Top of Data supplied

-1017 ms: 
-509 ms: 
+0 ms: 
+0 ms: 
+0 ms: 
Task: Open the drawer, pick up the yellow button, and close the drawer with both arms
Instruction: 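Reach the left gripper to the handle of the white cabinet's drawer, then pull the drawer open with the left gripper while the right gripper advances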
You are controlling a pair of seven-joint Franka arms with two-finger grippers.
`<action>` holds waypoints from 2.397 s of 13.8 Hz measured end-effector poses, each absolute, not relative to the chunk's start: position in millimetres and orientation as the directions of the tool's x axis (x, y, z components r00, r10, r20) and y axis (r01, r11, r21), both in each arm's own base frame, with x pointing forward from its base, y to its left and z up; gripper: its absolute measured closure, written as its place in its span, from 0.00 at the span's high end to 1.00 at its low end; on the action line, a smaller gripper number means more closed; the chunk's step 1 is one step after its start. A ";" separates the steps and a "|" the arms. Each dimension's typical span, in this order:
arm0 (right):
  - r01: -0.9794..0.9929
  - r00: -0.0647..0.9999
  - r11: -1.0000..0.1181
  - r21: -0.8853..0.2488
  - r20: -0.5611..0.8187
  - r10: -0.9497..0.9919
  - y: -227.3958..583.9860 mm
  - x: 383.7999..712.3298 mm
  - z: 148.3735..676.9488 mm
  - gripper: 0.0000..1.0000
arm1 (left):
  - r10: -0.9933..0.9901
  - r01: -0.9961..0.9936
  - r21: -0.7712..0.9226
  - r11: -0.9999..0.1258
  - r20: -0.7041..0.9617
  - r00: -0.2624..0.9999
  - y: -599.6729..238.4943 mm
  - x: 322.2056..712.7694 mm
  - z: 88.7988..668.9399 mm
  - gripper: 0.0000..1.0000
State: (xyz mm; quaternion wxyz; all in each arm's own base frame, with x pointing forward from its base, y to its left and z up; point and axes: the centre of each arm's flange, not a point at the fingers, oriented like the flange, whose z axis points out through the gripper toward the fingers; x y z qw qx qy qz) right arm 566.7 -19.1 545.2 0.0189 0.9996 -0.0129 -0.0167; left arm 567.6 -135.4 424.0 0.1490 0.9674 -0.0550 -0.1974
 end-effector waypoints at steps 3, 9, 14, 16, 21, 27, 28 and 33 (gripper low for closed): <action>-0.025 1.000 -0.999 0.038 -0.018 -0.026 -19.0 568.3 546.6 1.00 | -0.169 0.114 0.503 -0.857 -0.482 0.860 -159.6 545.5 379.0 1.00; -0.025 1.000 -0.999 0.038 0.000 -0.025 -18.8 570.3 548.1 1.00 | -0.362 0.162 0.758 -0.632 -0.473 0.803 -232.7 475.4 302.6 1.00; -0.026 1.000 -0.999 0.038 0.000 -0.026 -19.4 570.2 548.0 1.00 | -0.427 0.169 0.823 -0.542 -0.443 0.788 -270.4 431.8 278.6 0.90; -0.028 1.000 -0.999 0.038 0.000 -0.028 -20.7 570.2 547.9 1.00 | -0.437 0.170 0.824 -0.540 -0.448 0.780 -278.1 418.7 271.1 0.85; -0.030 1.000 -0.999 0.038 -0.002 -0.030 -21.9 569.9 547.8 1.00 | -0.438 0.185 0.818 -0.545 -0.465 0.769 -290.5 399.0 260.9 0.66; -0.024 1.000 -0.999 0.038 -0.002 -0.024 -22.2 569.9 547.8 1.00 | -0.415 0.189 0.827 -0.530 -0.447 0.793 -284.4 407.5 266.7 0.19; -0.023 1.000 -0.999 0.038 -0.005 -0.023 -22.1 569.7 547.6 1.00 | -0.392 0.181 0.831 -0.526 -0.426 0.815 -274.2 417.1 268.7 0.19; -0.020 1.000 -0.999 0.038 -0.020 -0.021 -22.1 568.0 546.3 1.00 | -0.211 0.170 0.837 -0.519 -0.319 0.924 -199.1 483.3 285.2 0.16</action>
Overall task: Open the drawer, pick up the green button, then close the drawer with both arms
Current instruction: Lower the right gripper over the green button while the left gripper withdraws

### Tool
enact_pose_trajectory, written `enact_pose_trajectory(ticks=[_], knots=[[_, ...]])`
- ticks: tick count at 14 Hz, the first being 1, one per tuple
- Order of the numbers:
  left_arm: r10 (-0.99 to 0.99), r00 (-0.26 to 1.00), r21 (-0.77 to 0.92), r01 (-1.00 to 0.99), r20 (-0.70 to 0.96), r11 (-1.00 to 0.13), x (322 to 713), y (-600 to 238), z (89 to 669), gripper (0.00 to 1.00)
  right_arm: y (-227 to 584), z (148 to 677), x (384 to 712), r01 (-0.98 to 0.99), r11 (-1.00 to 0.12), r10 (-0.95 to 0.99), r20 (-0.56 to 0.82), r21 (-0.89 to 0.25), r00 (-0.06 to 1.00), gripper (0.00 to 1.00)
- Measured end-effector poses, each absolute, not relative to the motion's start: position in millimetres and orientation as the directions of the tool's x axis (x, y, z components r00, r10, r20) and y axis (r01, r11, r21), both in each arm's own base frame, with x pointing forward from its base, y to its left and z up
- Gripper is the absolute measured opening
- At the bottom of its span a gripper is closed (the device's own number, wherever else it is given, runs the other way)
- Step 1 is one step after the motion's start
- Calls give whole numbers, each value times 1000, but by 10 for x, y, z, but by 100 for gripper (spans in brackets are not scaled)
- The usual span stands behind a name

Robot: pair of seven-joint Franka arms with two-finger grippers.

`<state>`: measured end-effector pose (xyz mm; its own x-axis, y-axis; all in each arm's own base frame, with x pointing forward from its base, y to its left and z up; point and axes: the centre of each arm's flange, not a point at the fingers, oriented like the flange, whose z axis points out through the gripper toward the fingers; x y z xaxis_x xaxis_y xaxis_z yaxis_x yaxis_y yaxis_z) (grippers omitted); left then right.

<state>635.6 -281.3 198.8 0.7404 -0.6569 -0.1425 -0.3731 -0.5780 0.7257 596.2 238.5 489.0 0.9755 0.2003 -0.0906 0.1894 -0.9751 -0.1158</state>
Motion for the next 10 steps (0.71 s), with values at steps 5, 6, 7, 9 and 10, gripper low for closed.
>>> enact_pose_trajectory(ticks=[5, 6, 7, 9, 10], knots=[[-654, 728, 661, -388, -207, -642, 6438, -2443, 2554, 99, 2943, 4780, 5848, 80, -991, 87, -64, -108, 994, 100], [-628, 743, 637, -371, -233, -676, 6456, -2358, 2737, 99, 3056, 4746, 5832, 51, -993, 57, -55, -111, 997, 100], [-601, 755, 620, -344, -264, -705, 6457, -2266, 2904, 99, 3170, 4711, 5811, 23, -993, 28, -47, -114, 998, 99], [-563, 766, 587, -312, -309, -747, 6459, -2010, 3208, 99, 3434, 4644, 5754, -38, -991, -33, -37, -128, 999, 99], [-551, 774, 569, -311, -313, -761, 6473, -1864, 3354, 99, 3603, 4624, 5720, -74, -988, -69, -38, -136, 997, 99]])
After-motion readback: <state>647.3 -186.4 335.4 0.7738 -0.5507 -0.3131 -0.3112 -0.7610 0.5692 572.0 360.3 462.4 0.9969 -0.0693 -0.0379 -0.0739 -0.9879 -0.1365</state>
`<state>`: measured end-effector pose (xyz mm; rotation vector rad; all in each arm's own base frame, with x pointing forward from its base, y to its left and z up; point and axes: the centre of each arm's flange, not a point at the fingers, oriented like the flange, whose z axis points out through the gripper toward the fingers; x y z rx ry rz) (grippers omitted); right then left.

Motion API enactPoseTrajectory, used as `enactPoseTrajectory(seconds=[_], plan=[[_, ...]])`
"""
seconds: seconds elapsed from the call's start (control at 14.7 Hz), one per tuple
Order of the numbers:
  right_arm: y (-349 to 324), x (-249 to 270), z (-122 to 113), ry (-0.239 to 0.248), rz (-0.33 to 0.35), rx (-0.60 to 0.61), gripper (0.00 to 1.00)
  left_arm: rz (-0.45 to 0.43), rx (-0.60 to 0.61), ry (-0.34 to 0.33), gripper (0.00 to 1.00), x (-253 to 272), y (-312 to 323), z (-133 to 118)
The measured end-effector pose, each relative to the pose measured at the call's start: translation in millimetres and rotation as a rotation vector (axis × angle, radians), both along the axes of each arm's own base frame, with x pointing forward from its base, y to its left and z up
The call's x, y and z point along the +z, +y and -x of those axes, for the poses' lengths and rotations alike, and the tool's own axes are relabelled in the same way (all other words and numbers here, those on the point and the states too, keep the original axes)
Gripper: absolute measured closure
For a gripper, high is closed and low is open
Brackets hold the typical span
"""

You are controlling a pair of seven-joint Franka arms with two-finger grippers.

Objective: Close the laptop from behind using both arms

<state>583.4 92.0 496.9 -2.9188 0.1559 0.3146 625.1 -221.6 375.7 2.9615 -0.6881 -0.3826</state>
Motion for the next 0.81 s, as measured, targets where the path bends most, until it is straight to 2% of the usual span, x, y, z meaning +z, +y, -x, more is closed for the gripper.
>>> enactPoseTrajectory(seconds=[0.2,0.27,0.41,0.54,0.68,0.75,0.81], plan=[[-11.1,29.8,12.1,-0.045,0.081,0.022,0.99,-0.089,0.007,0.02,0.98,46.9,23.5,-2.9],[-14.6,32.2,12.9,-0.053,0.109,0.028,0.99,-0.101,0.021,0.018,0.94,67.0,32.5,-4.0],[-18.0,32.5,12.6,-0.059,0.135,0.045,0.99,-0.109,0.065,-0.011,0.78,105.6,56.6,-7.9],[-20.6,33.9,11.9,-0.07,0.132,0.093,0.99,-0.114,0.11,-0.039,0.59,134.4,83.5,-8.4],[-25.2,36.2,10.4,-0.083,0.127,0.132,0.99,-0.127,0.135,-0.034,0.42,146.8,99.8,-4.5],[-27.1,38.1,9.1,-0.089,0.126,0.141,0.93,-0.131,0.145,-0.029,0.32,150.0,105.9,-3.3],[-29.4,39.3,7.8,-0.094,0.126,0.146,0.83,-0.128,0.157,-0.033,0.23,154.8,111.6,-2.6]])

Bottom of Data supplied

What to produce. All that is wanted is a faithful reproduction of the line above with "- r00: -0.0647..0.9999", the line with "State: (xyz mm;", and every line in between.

Task result.
  - r00: -0.0647..0.9999
  - r11: -1.0000..0.1181
  - r21: -0.8853..0.2488
  - r20: -0.5611..0.8187
  - r10: -0.9497..0.9919
  - y: -227.3958..583.9860 mm
  - x: 383.7999..712.3298 mm
  - z: 148.3735..676.9488 mm
  - gripper: 0.0000..1.0000
arm1 (left):
  - r10: -0.9933..0.9901
  - r01: -0.9961..0.9936
  - r21: -0.7712..0.9226
  - r11: -0.9999..0.1258
  - r20: -0.7041..0.9617
  - r00: -0.2624..0.9999
  - y: -599.6729..238.4943 mm
  - x: 322.2056..712.7694 mm
  - z: 88.7988..668.9399 mm
  - gripper: 0.0000..1.0000
State: (xyz mm; quaternion wxyz; all in each arm's own base frame, with x pointing forward from its base, y to its left and z up; point and axes: the centre of each arm's flange, not a point at the fingers, oriented like the flange, whose z axis points out through the gripper toward the fingers; x y z qw qx qy qz) right arm 566.7 -19.1 545.2 0.0189 0.9996 -0.0129 -0.0167; left arm 567.6 -135.4 424.0 0.1490 0.9674 -0.0550 -0.1974

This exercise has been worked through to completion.